Peru's gross domestic product in the late 1980s was $19.6 billion, or about $920
per capita. Although the economy remains primarily agricultural, the mining and
fishing industries have become increasingly important. Peru relies primarily on the
export of raw materials--chiefly minerals, farm products, and fish meal--to earn
foreign exchange for importing machinery and manufactured goods. During the
late 1980s, guerrilla violence, rampant inflation, chronic budget deficits, and
drought combined to drive the country to the brink of fiscal insolvency. However,
in 1990 the government imposed an austerity program that removed price controls
and ended subsidies on many basic items and allowed the inti, the national
currency, to float against the United States dollar.
About 35 percent of Peru's working population is engaged in farming. Most
of the coastal area is devoted to the raising of export crops; on the montaña and the
sierra are mainly grown crops for local consumption.
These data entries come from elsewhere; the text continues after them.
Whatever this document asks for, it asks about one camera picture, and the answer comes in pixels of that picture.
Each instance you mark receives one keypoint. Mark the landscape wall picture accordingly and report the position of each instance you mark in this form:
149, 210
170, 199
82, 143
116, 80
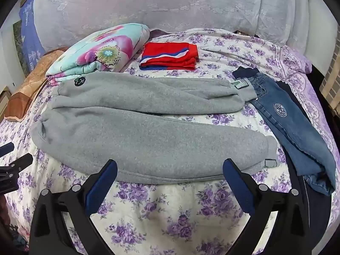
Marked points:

Many farms in Peru are very
small and are used to produce subsistence crops; the country also has large
cooperative farms. The chief agricultural products, together with the approximate
annual yield (in metric tons) in the late 1980s, were sugarcane (6.2 million),
potatoes (2 million), rice (1.1 million), corn (880,000), seed cotton (280,000),
coffee (103,000), and wheat (134,000). Peru is the world's leading grower of coca,
from which the drug cocaine is refined.
The livestock population included about 3.9 million cattle, 13.3 million
sheep, 1.7 million goats, 2.4 million hogs, 875,000 horses and mules, and 52
million poultry. Llamas, sheep, and vicuñas provide wool, hides, and skins.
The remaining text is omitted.